▸ EXERCISE DIRECTIONS
Write the line that contains "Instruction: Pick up" and each one after it, word for word, ending with the final line of the data.

▸ COLLECTED DATA
+ + + + + + +

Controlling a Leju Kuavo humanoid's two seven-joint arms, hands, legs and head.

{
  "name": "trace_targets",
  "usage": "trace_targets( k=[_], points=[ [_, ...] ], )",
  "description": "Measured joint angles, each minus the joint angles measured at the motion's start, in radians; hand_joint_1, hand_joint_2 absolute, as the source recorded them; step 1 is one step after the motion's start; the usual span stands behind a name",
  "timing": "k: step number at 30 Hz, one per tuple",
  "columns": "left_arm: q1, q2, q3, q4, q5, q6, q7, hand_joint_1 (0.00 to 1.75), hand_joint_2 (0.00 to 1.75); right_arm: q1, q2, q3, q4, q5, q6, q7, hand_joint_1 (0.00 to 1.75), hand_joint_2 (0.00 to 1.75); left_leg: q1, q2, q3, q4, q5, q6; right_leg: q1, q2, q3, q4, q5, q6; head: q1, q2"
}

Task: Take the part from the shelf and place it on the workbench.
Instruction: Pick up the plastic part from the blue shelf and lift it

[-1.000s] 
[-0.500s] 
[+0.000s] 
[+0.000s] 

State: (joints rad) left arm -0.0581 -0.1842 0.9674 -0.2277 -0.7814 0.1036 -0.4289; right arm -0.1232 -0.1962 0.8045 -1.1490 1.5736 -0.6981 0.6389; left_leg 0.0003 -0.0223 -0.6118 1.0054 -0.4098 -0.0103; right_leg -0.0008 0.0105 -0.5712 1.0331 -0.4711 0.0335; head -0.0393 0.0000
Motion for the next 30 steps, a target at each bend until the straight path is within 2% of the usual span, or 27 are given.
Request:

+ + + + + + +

▸ PROBLEM SOLUTION
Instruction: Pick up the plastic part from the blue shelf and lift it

[-1.000s] 
[-0.500s] 
[+0.000s] 
[+0.000s] 

State: (joints rad) left arm -0.0581 -0.1842 0.9674 -0.2277 -0.7814 0.1036 -0.4289; right arm -0.1232 -0.1962 0.8045 -1.1490 1.5736 -0.6981 0.6389; left_leg 0.0003 -0.0223 -0.6118 1.0054 -0.4098 -0.0103; right_leg -0.0008 0.0105 -0.5712 1.0331 -0.4711 0.0335; head -0.0393 0.0000
Motion for the next 30 steps, a target at each bend until the straight path is within 2% of the usual span, or 27 are given.
Request:

The response to the exercise is complete.